In other words, this means the establishment of an alternative payment system that avoids the US financial system. Anticipating such a move, Secretary Mnuchin  has already threatened to sanction the “special purpose vehicle” should EU companies use it to avoid US sanctions. For its part, in August, the European Council had tried to prepare for the effects of such a US move by updating its own “Blocking Statute,” which gives EU businesses a legal avenue to recoup damages from US secondary sanctions.

But it would be difficult (if not impossible) for European leaders to continue trying to salvage the JCPOA while also telling its banks that they must employ countermeasures against Iranian transactions as a result of the Financial Action Task Force’s designation of Iran as a “high risk and non-cooperative” jurisdiction.

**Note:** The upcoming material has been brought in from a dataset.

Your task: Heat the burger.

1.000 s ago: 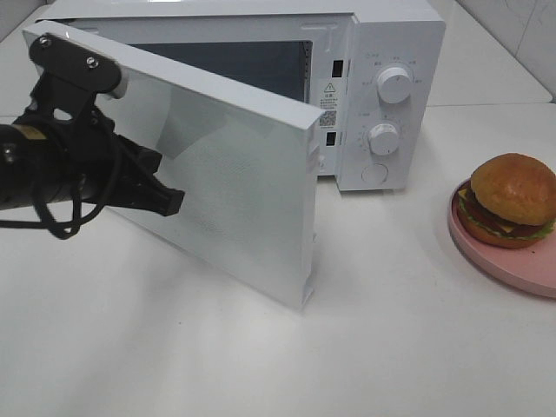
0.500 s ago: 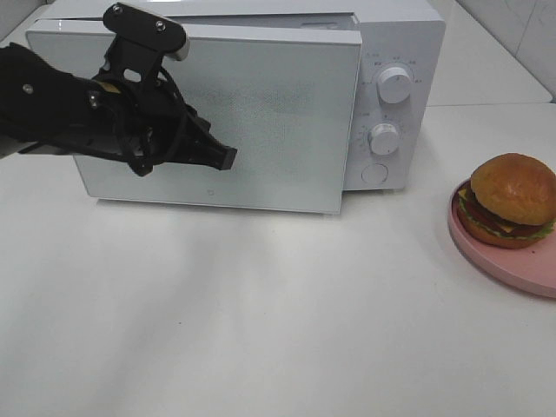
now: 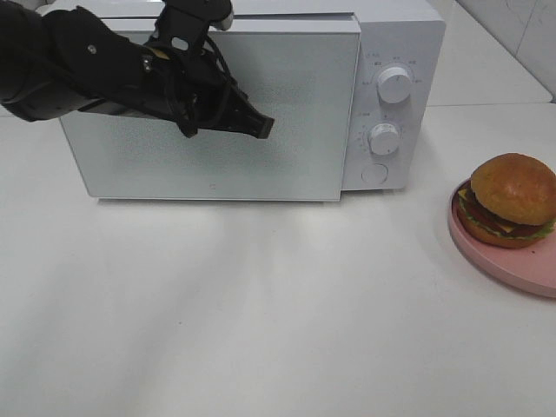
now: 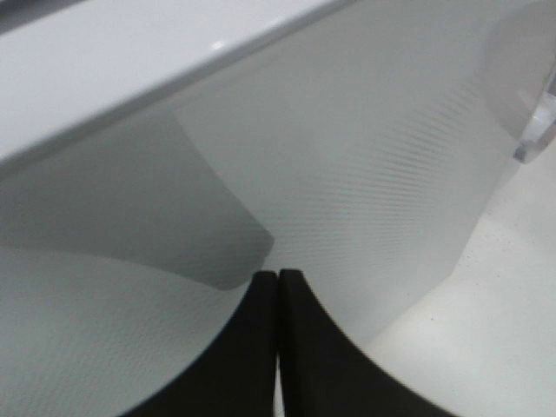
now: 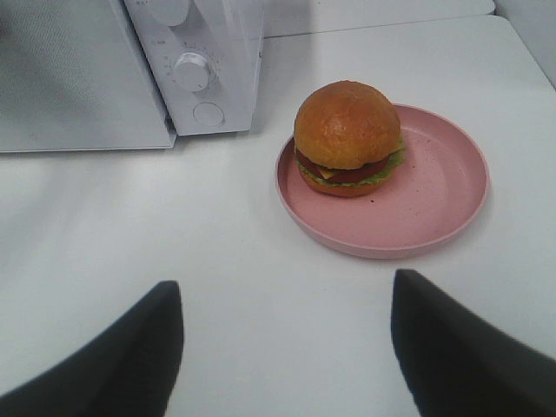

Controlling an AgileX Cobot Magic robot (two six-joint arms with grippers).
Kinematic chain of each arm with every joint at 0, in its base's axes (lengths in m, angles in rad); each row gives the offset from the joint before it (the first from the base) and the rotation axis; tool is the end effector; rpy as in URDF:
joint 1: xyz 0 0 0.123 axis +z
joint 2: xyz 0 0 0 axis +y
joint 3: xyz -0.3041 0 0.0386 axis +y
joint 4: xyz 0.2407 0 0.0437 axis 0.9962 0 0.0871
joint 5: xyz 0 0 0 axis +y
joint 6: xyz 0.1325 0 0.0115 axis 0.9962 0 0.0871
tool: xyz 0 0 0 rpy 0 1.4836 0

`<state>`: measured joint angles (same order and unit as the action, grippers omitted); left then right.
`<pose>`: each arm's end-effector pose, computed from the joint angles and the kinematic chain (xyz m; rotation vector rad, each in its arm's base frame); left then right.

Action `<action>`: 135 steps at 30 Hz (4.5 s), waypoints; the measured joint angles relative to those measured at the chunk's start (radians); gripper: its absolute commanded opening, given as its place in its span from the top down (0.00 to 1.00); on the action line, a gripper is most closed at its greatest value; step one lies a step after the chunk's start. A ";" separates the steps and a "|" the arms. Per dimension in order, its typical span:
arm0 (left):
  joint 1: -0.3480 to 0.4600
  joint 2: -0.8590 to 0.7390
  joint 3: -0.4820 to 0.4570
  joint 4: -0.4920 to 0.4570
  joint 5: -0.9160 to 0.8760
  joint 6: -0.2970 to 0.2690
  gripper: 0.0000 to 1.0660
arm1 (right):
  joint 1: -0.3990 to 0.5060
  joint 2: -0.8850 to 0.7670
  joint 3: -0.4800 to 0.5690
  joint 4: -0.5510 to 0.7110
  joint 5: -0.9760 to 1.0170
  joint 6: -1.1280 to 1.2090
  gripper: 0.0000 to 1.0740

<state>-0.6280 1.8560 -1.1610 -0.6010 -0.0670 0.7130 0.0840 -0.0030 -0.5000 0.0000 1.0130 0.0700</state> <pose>0.3659 -0.2595 0.2136 0.7518 1.9975 -0.2643 0.0068 0.0006 0.2604 -0.0140 1.9949 0.0992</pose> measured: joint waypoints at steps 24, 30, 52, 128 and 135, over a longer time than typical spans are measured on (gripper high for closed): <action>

Although it remains to be seen whether or not the Iran nuclear deal is salvageable, there are few incentives left for Iran to implement anti-money laundering reforms. For better or worse, the Financial Action Task Force and the future of the JCPOA have become politically intertwined as a consequence of US unilateral sanctions. On one hand, the task force has given EU leaders the political latitude to push back against US sanctions—at least for the next four months, during which the European Union will not require its banks to take active countermeasures against Iran. On the other hand, the decision sends the wrong signal to the international community—that international norms and standards are taking a backseat to geopolitics.